Two of the most high-profile cases of people being criminalized and prosecuted for self-managed abortions or pregnancy loss involve Asian women: Purvi Patel, initially sentenced to 20 years in prison for allegedly taking medication abortion and having a stillbirth in 2013; and Bei Bei Shuai, who lost a pregnancy after attempting to take her own life.
As states across the country move to pass abortion bans at an alarming rate, and with a hostile Supreme Court and judicial system, many reproductive rights and justice advocates are concerned by the ongoing criminalization of self-managed abortion and pregnancy loss. The cases of Patel and Shuai also serve as an important reminder that Asian women and people of color are disproportionately targeted and regarded as suspicious.
“AAPI women, low-income women and all women are stigmatized for their abortion decisions,” the National Asian Pacific American Women’s Forum said in a statement in 2016, shortly after Patel was released from prison. “AAPI women’s reproductive decision-making continues to be highly scrutinized. By prosecuting Patel, the State has already discouraged women of color, particularly AAPI women and immigrant women, from seeking medical care based on fear of arrest and punishment.”
Many Asian women and pregnant folks who seek abortion and reproductive care also face added cost barriers: They may be uninsured, unable to seek insurance coverage due to their immigration status, or struggling financially. Forty percent of recent immigrants to the United States come from Asia, and an estimated 1.7 million out of 18 million Asian Americans are undocumented. More than a quarter of undocumented Asian migrants in the country live below the poverty line.

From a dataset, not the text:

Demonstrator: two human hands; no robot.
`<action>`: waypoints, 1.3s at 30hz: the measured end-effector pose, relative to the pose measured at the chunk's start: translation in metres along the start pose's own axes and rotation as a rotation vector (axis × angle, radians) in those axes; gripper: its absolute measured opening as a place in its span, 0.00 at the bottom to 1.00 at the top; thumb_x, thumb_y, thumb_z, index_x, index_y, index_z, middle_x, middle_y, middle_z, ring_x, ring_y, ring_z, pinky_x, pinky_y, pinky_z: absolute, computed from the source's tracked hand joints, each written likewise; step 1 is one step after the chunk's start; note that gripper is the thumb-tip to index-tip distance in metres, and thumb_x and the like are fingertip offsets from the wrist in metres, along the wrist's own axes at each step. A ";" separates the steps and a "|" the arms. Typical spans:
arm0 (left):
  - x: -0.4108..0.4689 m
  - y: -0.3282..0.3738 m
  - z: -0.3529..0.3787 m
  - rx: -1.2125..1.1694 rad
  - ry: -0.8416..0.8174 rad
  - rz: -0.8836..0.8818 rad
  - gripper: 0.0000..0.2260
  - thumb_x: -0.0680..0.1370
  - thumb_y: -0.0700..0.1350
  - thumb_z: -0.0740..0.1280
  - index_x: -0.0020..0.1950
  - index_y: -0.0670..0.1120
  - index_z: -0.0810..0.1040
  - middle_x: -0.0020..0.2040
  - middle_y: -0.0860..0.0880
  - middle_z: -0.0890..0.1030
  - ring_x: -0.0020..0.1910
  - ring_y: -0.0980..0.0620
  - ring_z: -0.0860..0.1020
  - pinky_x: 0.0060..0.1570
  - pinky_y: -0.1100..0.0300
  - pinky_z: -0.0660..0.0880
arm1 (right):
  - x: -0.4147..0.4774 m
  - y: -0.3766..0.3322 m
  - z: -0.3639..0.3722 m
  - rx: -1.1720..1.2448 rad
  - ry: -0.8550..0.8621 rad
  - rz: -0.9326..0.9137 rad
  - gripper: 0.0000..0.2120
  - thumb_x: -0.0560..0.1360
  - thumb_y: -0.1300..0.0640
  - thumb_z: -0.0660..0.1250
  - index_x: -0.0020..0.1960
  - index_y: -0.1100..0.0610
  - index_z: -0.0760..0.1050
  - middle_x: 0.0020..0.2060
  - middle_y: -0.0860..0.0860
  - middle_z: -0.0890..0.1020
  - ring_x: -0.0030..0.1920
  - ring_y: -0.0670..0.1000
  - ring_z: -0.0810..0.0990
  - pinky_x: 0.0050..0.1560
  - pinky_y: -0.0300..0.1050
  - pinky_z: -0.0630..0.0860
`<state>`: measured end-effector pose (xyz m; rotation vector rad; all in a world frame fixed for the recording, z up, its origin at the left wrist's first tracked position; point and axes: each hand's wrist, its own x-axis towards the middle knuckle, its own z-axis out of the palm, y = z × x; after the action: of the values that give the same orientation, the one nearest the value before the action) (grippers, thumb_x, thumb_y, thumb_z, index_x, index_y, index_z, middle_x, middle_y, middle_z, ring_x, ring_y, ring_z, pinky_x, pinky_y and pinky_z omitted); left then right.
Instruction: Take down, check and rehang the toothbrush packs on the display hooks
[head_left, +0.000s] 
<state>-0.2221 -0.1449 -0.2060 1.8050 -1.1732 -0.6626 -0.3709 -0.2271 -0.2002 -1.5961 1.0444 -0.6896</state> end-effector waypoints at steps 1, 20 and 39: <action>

Insurance coverage among Asian Americans varies widely across communities. As of 2019, 7.4 percent of Asian and Pacific Islanders in the United States are uninsured, while some Asian subgroups rely on Medicaid and public health coverage at higher rates than the overall U.S. population.
According to recent data, 31.8 percent of Vietnamese Americans, 26.2 percent of Filipino Americans, 27 percent of Chinese Americans, and 25.6 percent across all Asian groups rely on Medicaid or other public health coverage. Because of the Hyde Amendment, Medicaid is prohibited from covering abortion care with few exceptions, a policy that harms Asian women and pregnant people who are struggling financially.

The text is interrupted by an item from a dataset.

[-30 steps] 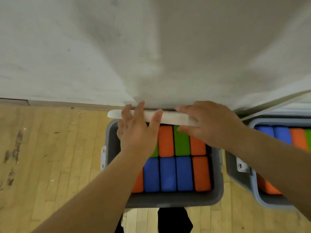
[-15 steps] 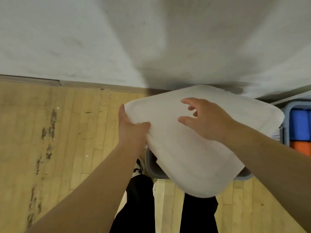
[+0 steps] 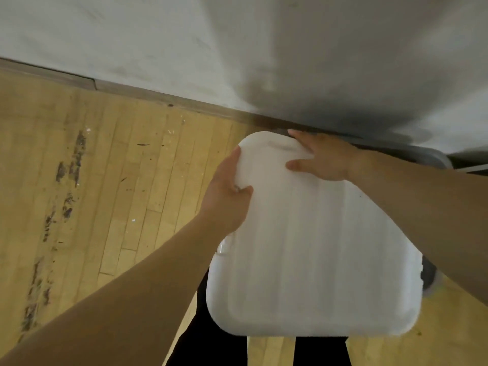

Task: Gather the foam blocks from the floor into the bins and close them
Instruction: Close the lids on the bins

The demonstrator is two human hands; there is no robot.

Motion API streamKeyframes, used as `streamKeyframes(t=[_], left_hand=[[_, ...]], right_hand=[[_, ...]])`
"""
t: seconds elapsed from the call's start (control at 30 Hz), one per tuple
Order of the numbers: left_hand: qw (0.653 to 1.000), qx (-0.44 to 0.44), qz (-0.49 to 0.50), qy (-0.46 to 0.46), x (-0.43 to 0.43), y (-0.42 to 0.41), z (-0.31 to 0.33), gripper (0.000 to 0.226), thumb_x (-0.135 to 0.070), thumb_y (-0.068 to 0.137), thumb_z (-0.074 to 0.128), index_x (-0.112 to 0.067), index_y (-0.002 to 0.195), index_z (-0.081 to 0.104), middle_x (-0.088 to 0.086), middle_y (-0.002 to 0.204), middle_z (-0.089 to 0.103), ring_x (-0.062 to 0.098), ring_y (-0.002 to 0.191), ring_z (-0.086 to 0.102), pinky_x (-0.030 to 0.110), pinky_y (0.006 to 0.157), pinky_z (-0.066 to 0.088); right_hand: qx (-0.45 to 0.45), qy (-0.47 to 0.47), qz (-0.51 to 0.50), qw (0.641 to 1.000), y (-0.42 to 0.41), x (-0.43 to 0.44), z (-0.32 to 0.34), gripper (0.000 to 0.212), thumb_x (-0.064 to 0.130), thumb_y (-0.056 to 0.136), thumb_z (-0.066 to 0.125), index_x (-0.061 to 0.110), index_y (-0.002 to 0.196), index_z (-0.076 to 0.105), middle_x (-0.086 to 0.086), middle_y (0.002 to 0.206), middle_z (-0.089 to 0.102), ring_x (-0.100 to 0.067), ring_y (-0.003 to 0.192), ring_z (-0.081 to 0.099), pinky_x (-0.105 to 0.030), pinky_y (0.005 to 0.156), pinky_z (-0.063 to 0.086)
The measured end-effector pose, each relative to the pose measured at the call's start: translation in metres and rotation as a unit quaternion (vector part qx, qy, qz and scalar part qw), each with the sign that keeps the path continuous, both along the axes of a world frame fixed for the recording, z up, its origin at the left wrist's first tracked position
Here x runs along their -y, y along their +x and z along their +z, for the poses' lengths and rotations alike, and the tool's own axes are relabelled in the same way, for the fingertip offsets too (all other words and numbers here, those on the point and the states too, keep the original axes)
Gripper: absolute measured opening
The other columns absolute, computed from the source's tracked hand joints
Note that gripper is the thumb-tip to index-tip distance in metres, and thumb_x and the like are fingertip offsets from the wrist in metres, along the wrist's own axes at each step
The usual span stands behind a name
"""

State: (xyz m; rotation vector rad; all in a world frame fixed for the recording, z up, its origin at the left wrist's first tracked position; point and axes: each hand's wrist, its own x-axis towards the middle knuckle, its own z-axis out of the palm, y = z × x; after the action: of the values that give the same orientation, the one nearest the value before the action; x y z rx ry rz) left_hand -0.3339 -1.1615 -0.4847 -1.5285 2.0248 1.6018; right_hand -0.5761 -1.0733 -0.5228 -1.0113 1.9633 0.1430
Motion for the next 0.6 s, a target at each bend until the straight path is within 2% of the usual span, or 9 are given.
streamKeyframes(t=[0.1, 0.17, 0.23, 0.27, 0.3, 0.37, 0.43, 0.47, 0.6], left_hand=[[1.000, 0.018, -0.003, 0.005, -0.008, -0.003, -0.025, 0.074, -0.021, 0.105, 0.054, -0.054, 0.158, 0.015, -0.016, 0.154, 0.042, 0.014, 0.129, 0.052, 0.038, 0.109, 0.048], [1.000, 0.029, -0.001, -0.002, -0.009, -0.011, -0.042, 0.067, -0.025, 0.108, 0.046, -0.057, 0.157, 0.012, -0.018, 0.141, 0.050, 0.011, 0.110, 0.062, 0.032, 0.095, 0.054], [0.999, 0.051, -0.006, -0.013, -0.012, -0.026, -0.056, 0.060, -0.030, 0.111, 0.037, -0.051, 0.160, 0.011, -0.017, 0.124, 0.053, 0.002, 0.086, 0.059, 0.023, 0.078, 0.051], [0.998, 0.058, -0.007, -0.013, -0.015, -0.033, -0.065, 0.057, -0.032, 0.111, 0.035, -0.050, 0.160, 0.011, -0.014, 0.120, 0.057, 0.001, 0.083, 0.057, 0.022, 0.074, 0.049], [0.998, 0.061, -0.006, -0.017, -0.017, -0.039, -0.073, 0.056, -0.034, 0.111, 0.033, -0.051, 0.159, 0.011, -0.010, 0.121, 0.061, 0.004, 0.085, 0.060, 0.023, 0.074, 0.051], [0.998, 0.057, 0.008, -0.032, -0.022, -0.049, -0.089, 0.054, -0.036, 0.111, 0.031, -0.056, 0.157, 0.011, -0.006, 0.138, 0.059, 0.016, 0.107, 0.065, 0.037, 0.091, 0.057], [0.997, 0.059, 0.033, -0.033, -0.022, -0.056, -0.097, 0.054, -0.035, 0.110, 0.032, -0.056, 0.156, 0.013, -0.013, 0.154, 0.046, 0.020, 0.129, 0.057, 0.046, 0.108, 0.050], [0.997, 0.061, 0.042, -0.032, -0.021, -0.059, -0.100, 0.054, -0.034, 0.110, 0.033, -0.057, 0.156, 0.014, -0.015, 0.156, 0.045, 0.020, 0.132, 0.055, 0.046, 0.111, 0.048], [0.995, 0.086, -0.009, -0.048, -0.012, -0.055, -0.104, 0.057, -0.045, 0.106, 0.037, -0.067, 0.150, 0.008, -0.004, 0.129, 0.062, 0.027, 0.110, 0.064, 0.052, 0.100, 0.054]], right_hand=[[-0.086, -0.009, 0.027, 0.996, -0.007, -0.003, -0.001, 0.091, 0.089, 0.080, 0.037, 0.053, 0.158, 0.009, -0.015, 0.154, 0.041, -0.040, 0.142, 0.037, -0.051, 0.117, 0.032], [-0.147, -0.037, 0.044, 0.987, -0.015, -0.002, 0.003, 0.081, 0.083, 0.088, 0.035, 0.051, 0.158, 0.013, -0.019, 0.147, 0.046, -0.042, 0.138, 0.040, -0.052, 0.115, 0.034], [-0.172, -0.042, 0.046, 0.983, -0.023, -0.003, 0.001, 0.075, 0.078, 0.092, 0.036, 0.048, 0.159, 0.019, -0.019, 0.143, 0.047, -0.042, 0.137, 0.040, -0.053, 0.114, 0.034], [-0.179, -0.034, 0.039, 0.983, -0.027, -0.006, -0.003, 0.075, 0.077, 0.093, 0.037, 0.046, 0.159, 0.020, -0.020, 0.145, 0.045, -0.042, 0.137, 0.038, -0.054, 0.114, 0.033], [-0.194, -0.023, 0.031, 0.980, -0.030, -0.009, -0.009, 0.077, 0.076, 0.093, 0.038, 0.044, 0.160, 0.019, -0.020, 0.148, 0.040, -0.042, 0.139, 0.035, -0.055, 0.115, 0.031], [-0.235, -0.010, 0.015, 0.972, -0.027, -0.017, -0.019, 0.086, 0.078, 0.090, 0.042, 0.042, 0.161, 0.010, -0.020, 0.160, 0.023, -0.044, 0.145, 0.023, -0.058, 0.119, 0.024], [-0.221, 0.005, -0.002, 0.975, -0.007, -0.029, -0.024, 0.101, 0.083, 0.085, 0.047, 0.045, 0.159, -0.011, -0.014, 0.168, -0.005, -0.046, 0.153, 0.004, -0.065, 0.120, 0.013], [-0.195, 0.015, -0.003, 0.981, 0.009, -0.039, -0.027, 0.108, 0.086, 0.081, 0.048, 0.048, 0.155, -0.020, -0.010, 0.168, -0.019, -0.047, 0.154, -0.006, -0.068, 0.119, 0.008], [-0.090, 0.074, -0.004, 0.993, 0.070, -0.088, -0.044, 0.127, 0.091, 0.071, 0.056, 0.051, 0.143, -0.042, -0.002, 0.154, -0.052, -0.047, 0.146, -0.035, -0.077, 0.116, 0.008]])
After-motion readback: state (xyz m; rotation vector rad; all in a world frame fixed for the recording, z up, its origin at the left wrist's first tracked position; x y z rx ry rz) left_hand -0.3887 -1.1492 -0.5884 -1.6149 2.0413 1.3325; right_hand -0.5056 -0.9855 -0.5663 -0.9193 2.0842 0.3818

Across the country, the majority of people who have abortions are people of color, and different Asian American communities have wide-ranging views on abortion. Among the many harms perpetuated by model minority myths about Asians is the erasure of people and experiences that don’t adhere to white supremacist standards of excellence and perfection. That certainly includes unwanted pregnancy and abortion, which remain mired in racist stigma. This stigma, rooted in white supremacy and the dehumanization of women of color, harms everyone who has an abortion, and can bring shame to Asian women and pregnant people.
This Asian Pacific American Heritage Month, persistent racism and sexism shouldered by Asian women has been painfully brought to the forefront of cultural consciousness. Supporting Asian women and pregnant people’s dignity, safety, and autonomy requires supporting their access to reproductive care like abortion—and tearing down the racist myths and stereotypes that erase the need for abortion care in Asian communities.